Ce modèle de vase (20) fut créé à une période précoce de la Verrerie artistique (1930-1964). Les sources dont nous disposons sont des catalogues de la Verrerie de St-Prex, certains inédits. Sur un dépliant (Verreries de St-Prex, 1930), il est présenté en deux tailles (sans précision). Il apparaît aussi dans le catalogue non publié, probablement utilisé par les représentants entre 1931 et 1935 (Verreries de St-Prex, 1931, n° 102, H 20 cm). Le catalogue de vente imprimé de 1935 le propose également (Verreries de St-Prex, 1935, n° 20, 19). Un répertoire non publié de toute la production artistique, dont les numéros d’inventaire correspondent à ceux des catalogues de 1935 à 1960, le propose en deux tailles: H 20 et 21 cm (Répertoire non publié, 1935–1964). Sur la liste des prix de 1951, il n'est plus répertorié (Verreries de St-Prex, 1951).

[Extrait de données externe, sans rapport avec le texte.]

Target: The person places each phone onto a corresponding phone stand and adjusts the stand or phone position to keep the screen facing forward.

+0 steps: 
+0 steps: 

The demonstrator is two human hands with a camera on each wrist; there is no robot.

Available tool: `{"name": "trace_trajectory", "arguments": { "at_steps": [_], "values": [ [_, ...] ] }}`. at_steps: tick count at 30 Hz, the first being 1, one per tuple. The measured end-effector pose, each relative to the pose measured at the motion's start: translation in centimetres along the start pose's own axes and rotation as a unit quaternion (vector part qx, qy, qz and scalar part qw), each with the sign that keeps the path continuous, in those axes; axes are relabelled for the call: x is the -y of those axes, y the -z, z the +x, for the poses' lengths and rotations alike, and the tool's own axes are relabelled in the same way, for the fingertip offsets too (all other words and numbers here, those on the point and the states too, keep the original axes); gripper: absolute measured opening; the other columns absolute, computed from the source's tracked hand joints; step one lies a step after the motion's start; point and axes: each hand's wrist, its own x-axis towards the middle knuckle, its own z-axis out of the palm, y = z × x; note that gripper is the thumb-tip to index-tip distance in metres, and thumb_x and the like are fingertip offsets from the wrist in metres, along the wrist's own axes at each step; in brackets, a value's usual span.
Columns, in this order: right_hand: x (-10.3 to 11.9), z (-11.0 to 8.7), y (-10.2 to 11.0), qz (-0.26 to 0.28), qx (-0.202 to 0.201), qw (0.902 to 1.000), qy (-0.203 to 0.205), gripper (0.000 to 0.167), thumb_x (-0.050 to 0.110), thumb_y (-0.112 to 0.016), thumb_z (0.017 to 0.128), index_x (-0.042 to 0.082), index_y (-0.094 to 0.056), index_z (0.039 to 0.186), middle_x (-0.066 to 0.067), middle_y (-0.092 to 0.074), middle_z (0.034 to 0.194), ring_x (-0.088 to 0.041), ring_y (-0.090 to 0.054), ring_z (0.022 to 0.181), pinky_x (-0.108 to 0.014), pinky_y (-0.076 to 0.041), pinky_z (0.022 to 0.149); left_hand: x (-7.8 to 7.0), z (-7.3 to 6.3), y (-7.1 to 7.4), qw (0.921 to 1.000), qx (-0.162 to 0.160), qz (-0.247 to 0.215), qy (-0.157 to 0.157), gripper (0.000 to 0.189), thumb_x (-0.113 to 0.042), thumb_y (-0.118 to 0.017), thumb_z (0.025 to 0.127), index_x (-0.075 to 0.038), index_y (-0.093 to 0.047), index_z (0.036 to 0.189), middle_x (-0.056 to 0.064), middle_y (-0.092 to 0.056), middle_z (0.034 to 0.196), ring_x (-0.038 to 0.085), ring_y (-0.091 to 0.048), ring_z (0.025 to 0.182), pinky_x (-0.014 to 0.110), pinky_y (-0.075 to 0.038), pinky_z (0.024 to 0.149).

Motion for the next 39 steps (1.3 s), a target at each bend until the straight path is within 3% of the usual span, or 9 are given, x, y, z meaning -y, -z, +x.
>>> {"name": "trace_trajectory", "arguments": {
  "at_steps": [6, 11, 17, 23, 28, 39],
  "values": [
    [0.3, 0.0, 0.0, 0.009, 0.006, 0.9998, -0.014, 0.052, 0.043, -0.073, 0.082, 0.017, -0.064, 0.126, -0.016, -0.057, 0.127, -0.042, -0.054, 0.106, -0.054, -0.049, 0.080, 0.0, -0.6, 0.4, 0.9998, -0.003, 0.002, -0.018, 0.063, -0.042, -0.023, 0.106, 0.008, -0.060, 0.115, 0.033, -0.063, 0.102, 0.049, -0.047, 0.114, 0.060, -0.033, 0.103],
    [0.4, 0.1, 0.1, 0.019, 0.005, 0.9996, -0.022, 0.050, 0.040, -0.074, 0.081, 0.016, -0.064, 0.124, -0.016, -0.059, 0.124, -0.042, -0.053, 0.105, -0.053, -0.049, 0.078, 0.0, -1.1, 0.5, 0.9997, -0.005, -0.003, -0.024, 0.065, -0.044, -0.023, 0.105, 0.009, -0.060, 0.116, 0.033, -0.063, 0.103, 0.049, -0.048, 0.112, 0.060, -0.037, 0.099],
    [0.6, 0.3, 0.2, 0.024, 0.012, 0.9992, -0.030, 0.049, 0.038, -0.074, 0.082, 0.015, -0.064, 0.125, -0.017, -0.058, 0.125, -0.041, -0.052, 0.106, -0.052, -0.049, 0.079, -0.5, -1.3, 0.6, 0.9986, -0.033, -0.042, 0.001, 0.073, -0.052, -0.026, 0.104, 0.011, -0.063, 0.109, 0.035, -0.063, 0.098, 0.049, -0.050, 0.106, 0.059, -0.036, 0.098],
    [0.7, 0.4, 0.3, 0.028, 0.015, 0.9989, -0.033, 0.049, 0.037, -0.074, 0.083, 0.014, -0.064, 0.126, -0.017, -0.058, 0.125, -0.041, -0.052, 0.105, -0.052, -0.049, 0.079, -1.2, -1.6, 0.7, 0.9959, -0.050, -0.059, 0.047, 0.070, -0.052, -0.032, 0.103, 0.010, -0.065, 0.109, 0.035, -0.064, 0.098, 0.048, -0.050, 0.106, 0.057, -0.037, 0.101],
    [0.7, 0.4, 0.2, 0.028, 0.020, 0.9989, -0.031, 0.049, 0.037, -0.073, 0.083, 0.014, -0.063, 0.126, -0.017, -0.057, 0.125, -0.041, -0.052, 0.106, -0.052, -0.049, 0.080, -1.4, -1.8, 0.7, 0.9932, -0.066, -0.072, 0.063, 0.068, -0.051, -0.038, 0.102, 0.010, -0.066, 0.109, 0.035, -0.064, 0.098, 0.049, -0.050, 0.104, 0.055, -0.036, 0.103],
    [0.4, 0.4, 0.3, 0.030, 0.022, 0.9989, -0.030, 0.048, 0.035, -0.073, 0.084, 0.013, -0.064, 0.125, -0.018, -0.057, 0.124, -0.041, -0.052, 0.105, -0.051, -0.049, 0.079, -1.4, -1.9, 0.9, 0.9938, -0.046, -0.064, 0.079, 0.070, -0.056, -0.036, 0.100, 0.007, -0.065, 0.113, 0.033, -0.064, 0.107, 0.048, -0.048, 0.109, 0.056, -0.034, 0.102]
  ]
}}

D’après ces sources, ce modèle mesurant entre H 16.5 et 21.5 cm, fut élaboré en vue du Comptoir suisse de 1930. Il est présent dans le corpus avec des motifs de gentianes, de coucher de soleil et d’œillets, tous peints à froid, ainsi que d’un Tilbury gravé à l’acide.
Dans la littérature secondaire, ce modèle apparaît chez Dreyfus (Dreyfus, 1981, 4-6), dans la brochure qui accompagne l'exposition du Musée Ariana (Anthonioz & Quintero Pérez, 2014) et chez Anthonioz & Quintero Pérez (Anthonioz, S. & Quintero Pérez, A., 2017, 634).
Inspiré des vases Art nouveau avant tout français (Cappa, 2001, 367‑368), on retrouve les sujets de l'École de Nancy, mais sans les techniques sophistiquées qui lui sont propres. Soufflés en verre incolore, ils sont sablés puis peints à froid à l'aide de pochoirs, tandis que les fonds sont traités à l'aérographe. Les aquarelles qui ont servi de modèles – à motifs végétaux, récréatifs ou proposant des vues de pays lointains – proviennent des archives du Musée du verrier (Verreries de St-Prex, Modèles de Vases, 1930). Certains critiques ont mal interprété cette technique, suggérant que le vase avait été recouvert d’une peinture blanche: "Die an der Mustermesse gezeigten, mit einer milchigen Masse überschmierten, vielfach mit Segelschiffen und andern Naivitäten bemalten (…) Stücke (…)", ("Rückblick auf die Schweizerwoche", 1933, XXXVIII). À une époque où l’art concret était de mise, ces vases d’inspiration Art nouveau sortaient du lot. Par ailleurs, cette technique appartient au domaine de la céramique; elle est plutôt inhabituelle pour le verre.
Le vase présent est lui aussi réalisé en verre incolore, mais la technique utilisée le distingue des autres vases du même modèle. Il traduit une grande maîtrise de la gravure à l'acide, ce qui en fait une pièce unique, commanditée pour une occasion spéciale. La dédicace de Max-Henri Cornaz révèle qu'il s'agit d'une oeuvre à caractère privé, tandis que le monogramme "LF", placé sur le bas de la panse, sert de signature. Il permet d'identifier le verrier Frantisek Landgraf. La tradition orale, qui lui attribuait les pièces gravée à l'acide, se voit ainsi confirmée.